### EXERCISE GOAL
What you return should match the data word for word, minus the images.

### TASK MATERIAL
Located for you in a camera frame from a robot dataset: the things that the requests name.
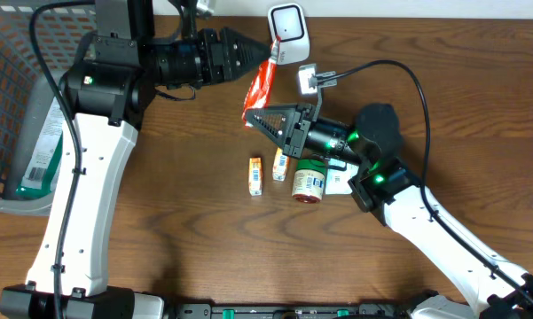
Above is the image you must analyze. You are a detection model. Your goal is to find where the orange tissue pack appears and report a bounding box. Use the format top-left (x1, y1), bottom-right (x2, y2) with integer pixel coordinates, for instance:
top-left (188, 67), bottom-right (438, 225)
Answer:
top-left (248, 158), bottom-right (263, 196)
top-left (272, 148), bottom-right (289, 182)

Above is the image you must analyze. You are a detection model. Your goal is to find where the red coffee stick sachet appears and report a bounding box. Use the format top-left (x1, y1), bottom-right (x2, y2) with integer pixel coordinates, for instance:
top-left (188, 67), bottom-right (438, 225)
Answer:
top-left (242, 36), bottom-right (280, 127)

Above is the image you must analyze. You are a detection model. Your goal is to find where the green-lid seasoning jar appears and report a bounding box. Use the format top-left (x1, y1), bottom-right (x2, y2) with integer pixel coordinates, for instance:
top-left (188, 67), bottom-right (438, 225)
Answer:
top-left (292, 159), bottom-right (327, 204)

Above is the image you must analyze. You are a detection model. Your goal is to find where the mint green wipes pack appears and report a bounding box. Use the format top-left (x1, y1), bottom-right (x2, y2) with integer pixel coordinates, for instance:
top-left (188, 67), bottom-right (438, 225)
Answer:
top-left (325, 159), bottom-right (358, 195)

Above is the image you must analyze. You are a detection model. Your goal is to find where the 3M comfort grip gloves pack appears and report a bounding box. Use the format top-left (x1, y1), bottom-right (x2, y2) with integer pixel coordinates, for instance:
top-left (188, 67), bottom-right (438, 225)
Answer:
top-left (15, 98), bottom-right (65, 199)

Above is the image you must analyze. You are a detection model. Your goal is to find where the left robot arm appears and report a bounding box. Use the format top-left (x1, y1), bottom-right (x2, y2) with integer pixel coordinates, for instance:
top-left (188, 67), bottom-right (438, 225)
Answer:
top-left (0, 0), bottom-right (270, 318)

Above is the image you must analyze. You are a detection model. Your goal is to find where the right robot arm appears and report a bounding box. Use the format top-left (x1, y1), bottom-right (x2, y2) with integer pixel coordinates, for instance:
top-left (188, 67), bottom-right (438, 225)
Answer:
top-left (245, 104), bottom-right (533, 318)

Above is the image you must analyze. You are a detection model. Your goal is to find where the white barcode scanner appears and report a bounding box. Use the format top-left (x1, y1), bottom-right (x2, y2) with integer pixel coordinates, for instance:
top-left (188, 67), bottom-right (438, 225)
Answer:
top-left (267, 3), bottom-right (310, 65)

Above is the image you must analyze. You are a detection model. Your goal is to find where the grey plastic basket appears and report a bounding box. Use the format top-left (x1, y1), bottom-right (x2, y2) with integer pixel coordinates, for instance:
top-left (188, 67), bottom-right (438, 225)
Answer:
top-left (0, 0), bottom-right (96, 216)

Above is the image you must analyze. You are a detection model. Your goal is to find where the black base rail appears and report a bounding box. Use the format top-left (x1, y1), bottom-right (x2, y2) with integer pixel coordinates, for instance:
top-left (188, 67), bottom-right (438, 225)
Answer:
top-left (169, 303), bottom-right (410, 319)

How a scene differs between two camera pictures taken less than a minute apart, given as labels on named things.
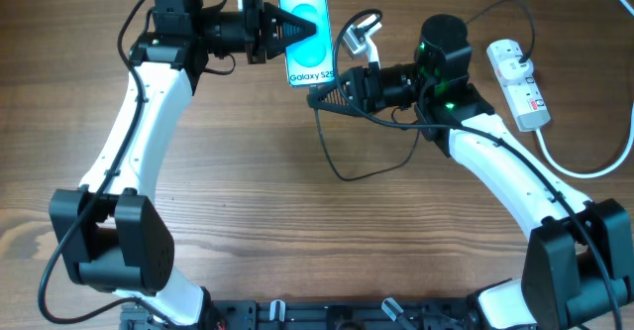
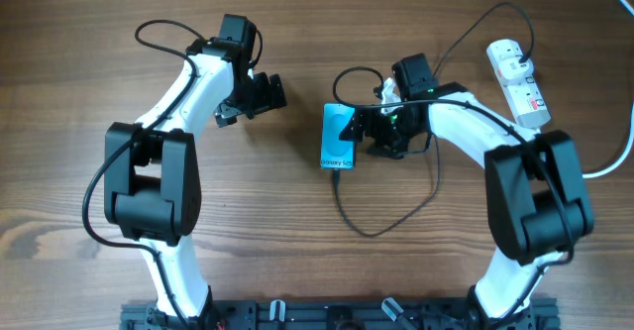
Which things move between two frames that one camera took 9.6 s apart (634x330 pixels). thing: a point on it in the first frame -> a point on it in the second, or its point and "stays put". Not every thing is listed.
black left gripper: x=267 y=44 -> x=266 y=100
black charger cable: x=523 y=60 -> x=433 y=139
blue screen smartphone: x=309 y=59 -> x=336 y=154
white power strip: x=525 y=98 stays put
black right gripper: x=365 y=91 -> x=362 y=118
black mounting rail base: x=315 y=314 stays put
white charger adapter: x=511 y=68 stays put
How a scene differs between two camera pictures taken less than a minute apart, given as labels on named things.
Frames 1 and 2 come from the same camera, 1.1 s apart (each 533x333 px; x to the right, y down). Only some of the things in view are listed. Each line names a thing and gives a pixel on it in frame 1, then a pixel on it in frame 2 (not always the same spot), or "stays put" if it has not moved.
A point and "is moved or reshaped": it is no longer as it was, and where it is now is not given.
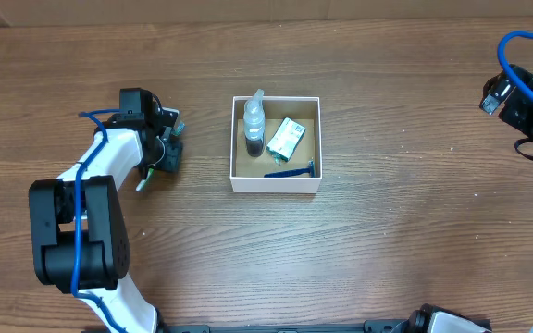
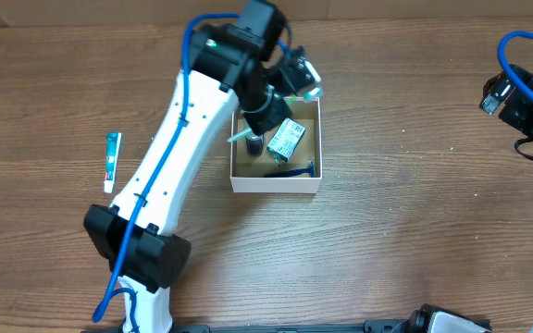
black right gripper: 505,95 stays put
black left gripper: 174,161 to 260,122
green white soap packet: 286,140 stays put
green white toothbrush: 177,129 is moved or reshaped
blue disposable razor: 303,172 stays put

### RESPONSE BELOW
Located for you in a camera frame from a robot dataset: the things that the requests name.
Above is the image you must analyze. You are a detection model. Your goal is to find where the orange tissue pack appears and report a bounding box. Use the format top-left (x1, y1), bottom-right (x2, y2) with integer pixel coordinates, for instance:
top-left (188, 67), bottom-right (438, 225)
Answer:
top-left (248, 158), bottom-right (263, 196)
top-left (272, 148), bottom-right (289, 182)

Above is the image you must analyze. You are a detection model. Your goal is to find where the red coffee stick sachet appears and report a bounding box. Use the format top-left (x1, y1), bottom-right (x2, y2) with integer pixel coordinates, for instance:
top-left (188, 67), bottom-right (438, 225)
Answer:
top-left (242, 36), bottom-right (280, 127)

Above is the image you must analyze. You are a detection model. Your goal is to find where the green-lid seasoning jar appears and report a bounding box. Use the format top-left (x1, y1), bottom-right (x2, y2) with integer pixel coordinates, for instance:
top-left (188, 67), bottom-right (438, 225)
Answer:
top-left (292, 159), bottom-right (327, 204)

Above is the image you must analyze. You are a detection model. Your goal is to find where the mint green wipes pack appears and report a bounding box. Use the format top-left (x1, y1), bottom-right (x2, y2) with integer pixel coordinates, for instance:
top-left (188, 67), bottom-right (438, 225)
Answer:
top-left (325, 159), bottom-right (358, 195)

Above is the image you must analyze. You are a detection model. Your goal is to find where the 3M comfort grip gloves pack appears and report a bounding box. Use the format top-left (x1, y1), bottom-right (x2, y2) with integer pixel coordinates, for instance:
top-left (188, 67), bottom-right (438, 225)
Answer:
top-left (15, 98), bottom-right (65, 199)

Above is the image you must analyze. You are a detection model. Your goal is to find where the left robot arm appears and report a bounding box. Use the format top-left (x1, y1), bottom-right (x2, y2) with integer pixel coordinates, for instance:
top-left (188, 67), bottom-right (438, 225)
Answer:
top-left (0, 0), bottom-right (270, 318)

Above is the image you must analyze. You are a detection model. Your goal is to find where the right robot arm appears and report a bounding box. Use the format top-left (x1, y1), bottom-right (x2, y2) with integer pixel coordinates, for instance:
top-left (188, 67), bottom-right (438, 225)
Answer:
top-left (245, 104), bottom-right (533, 318)

Above is the image you must analyze. You are a detection model. Your goal is to find where the white barcode scanner appears and report a bounding box. Use the format top-left (x1, y1), bottom-right (x2, y2) with integer pixel coordinates, for instance:
top-left (188, 67), bottom-right (438, 225)
Answer:
top-left (267, 3), bottom-right (310, 65)

Above is the image you must analyze. You are a detection model. Your goal is to find where the grey plastic basket appears and report a bounding box. Use the format top-left (x1, y1), bottom-right (x2, y2) with integer pixel coordinates, for instance:
top-left (188, 67), bottom-right (438, 225)
Answer:
top-left (0, 0), bottom-right (96, 216)

Above is the image you must analyze. You are a detection model. Your goal is to find where the black base rail appears and report a bounding box. Use the format top-left (x1, y1), bottom-right (x2, y2) with integer pixel coordinates, for instance:
top-left (188, 67), bottom-right (438, 225)
Answer:
top-left (169, 303), bottom-right (410, 319)

How a scene differs between two camera pictures taken less than a minute apart, given as labels on named things.
Which things move between two frames that one camera took 9.6 s apart (634x330 pixels). thing: a point on it in the first frame -> a point on it in the second, or its point and "stays put". Not every thing is listed.
black left gripper: x=267 y=44 -> x=266 y=100
black charger cable: x=523 y=60 -> x=433 y=139
blue screen smartphone: x=309 y=59 -> x=336 y=154
white power strip: x=525 y=98 stays put
black right gripper: x=365 y=91 -> x=362 y=118
black mounting rail base: x=315 y=314 stays put
white charger adapter: x=511 y=68 stays put
How a scene differs between two camera pictures taken less than a minute apart, given as labels on named things.
Frames 1 and 2 come from the same camera, 1.1 s apart (each 533x333 px; x to the right, y down). Only some of the things in view are listed. Each line names a thing and gives a pixel on it in frame 1, then a pixel on it in frame 2 (not always the same spot), or "stays put" if it has not moved.
A point and "is moved or reshaped": it is no longer as it was, and where it is now is not given.
black right gripper: 505,95 stays put
black left gripper: 174,161 to 260,122
green white soap packet: 286,140 stays put
green white toothbrush: 177,129 is moved or reshaped
blue disposable razor: 303,172 stays put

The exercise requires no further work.